_TASK TO COMPLETE_: Without changing a word, return the listing below, minus its images.

Start of DATA

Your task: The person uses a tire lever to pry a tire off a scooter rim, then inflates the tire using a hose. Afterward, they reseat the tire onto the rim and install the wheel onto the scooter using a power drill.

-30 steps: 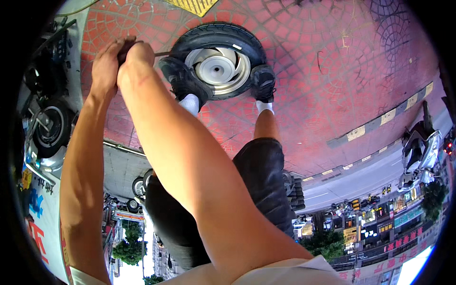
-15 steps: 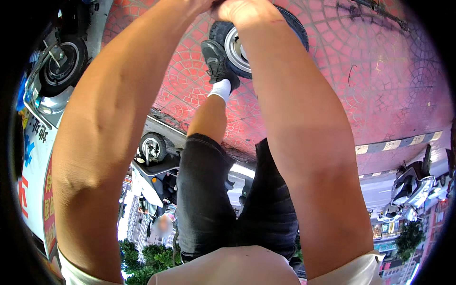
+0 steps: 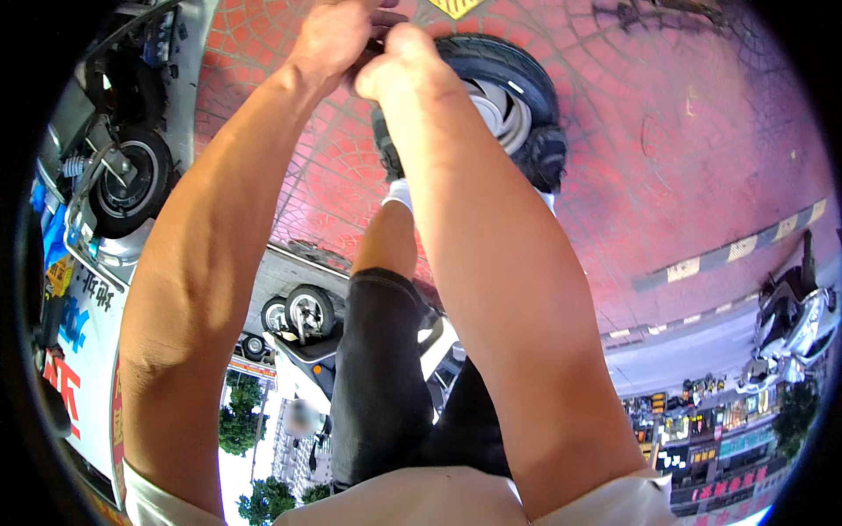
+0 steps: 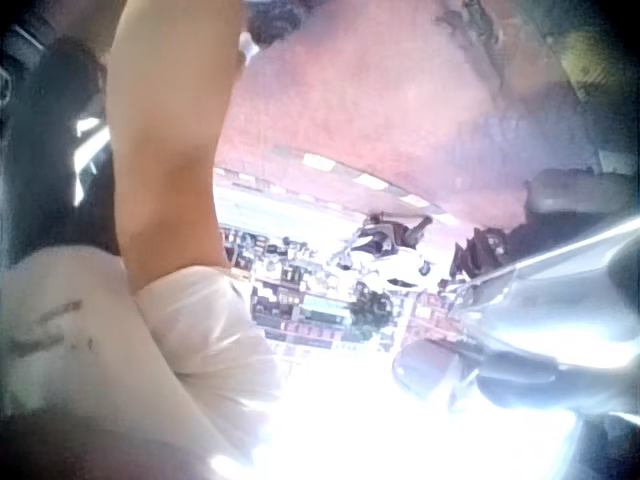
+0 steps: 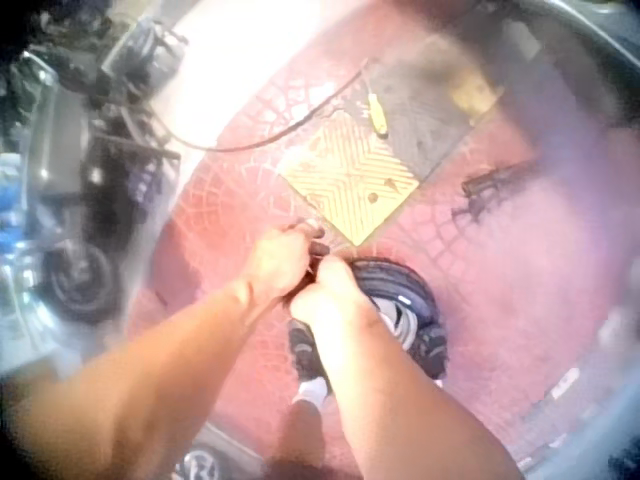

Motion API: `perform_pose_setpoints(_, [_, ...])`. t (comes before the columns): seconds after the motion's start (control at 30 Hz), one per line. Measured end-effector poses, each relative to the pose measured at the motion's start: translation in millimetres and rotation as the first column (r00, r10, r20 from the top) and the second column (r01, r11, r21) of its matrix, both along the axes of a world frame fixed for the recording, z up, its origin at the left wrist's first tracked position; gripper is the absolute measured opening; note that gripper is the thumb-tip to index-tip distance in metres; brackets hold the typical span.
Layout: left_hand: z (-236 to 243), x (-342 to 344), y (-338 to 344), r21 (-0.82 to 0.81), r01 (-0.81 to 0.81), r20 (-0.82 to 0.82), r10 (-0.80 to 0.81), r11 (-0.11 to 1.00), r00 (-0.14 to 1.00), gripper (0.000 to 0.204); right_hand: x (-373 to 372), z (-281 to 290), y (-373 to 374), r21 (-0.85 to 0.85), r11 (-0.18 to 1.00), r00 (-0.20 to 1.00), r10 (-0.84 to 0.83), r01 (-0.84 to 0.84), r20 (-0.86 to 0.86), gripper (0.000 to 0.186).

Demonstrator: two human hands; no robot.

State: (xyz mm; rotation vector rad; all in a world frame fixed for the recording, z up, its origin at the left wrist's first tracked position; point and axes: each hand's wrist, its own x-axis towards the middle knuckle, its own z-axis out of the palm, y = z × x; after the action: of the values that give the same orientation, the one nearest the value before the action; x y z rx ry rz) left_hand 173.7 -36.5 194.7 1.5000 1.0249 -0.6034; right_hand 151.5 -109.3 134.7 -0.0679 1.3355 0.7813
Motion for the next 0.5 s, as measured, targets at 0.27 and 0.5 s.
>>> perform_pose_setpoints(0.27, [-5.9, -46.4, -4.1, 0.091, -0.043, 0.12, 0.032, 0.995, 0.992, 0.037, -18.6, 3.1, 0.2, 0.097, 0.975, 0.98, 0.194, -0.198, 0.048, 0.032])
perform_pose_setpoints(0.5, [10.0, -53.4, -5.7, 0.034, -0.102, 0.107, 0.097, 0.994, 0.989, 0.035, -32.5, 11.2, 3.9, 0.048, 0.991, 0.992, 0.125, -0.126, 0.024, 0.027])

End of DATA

_EXPECTED ANSWER_:
Your task: The person uses a tire lever to pry a tire off a scooter rim, then inflates the tire using a hose. Afterward, they reseat the tire onto the rim and install the wheel onto the scooter using a power drill.

-30 steps: 
-15 steps: 
+0 steps: 
+0 steps: 
+0 steps: 

Motion API: `perform_pose_setpoints(_, [_, ...])`. t (comes before the columns): seconds after the motion's start (control at 30 Hz), one per line. Measured end-effector poses, each relative to the pose measured at the motion's start: translation in millimetres and rotation as the first column (r00, r10, r20 from the top) and the second column (r01, r11, r21) of its matrix, both along the axes of a world frame fixed for the recording, z up, its origin at the left wrist's first tracked position; gripper is the absolute measured opening; note that gripper is the thumb-tip to index-tip distance in metres; brackets hold the typical span.
Layout: left_hand: z (-236 to 243), x (-342 to 344), y (-338 to 344), r21 (-0.82 to 0.81), r01 (-0.81 to 0.81), r20 (-0.82 to 0.82), r10 (-0.80 to 0.81), r11 (-0.11 to 1.00), r00 (-0.14 to 1.00), gripper (0.000 to 0.204); right_hand: x (-373 to 372), z (-281 to 290), y (-373 to 374), r21 (-0.85 to 0.85), r11 (-0.18 to 1.00), r00 (-0.20 to 1.00), r10 (-0.84 to 0.83), r01 (-0.84 to 0.84), r20 (-0.86 to 0.86), gripper (0.000 to 0.186).

Demonstrator: two human hands; no robot.

State: (xyz mm; rotation vector rad; all in a world frame fixed for the recording, z up, its origin at the left wrist's first tracked position; point and axes: each hand's wrist, its own x-axis towards the middle knuckle, its own z-axis out of the palm, y = z × x; after the action: of the values that give the same orientation, the one nearest the value before the action; x y z rx ry rz) left_hand 173.7 -36.5 194.7 1.5000 1.0249 -0.6034; right_hand 151.5 -109.3 134.7 -0.0679 1.3355 0.7813
Motion for the next 0.5 s, as measured, targets at 0.27 and 0.5 s.
>>> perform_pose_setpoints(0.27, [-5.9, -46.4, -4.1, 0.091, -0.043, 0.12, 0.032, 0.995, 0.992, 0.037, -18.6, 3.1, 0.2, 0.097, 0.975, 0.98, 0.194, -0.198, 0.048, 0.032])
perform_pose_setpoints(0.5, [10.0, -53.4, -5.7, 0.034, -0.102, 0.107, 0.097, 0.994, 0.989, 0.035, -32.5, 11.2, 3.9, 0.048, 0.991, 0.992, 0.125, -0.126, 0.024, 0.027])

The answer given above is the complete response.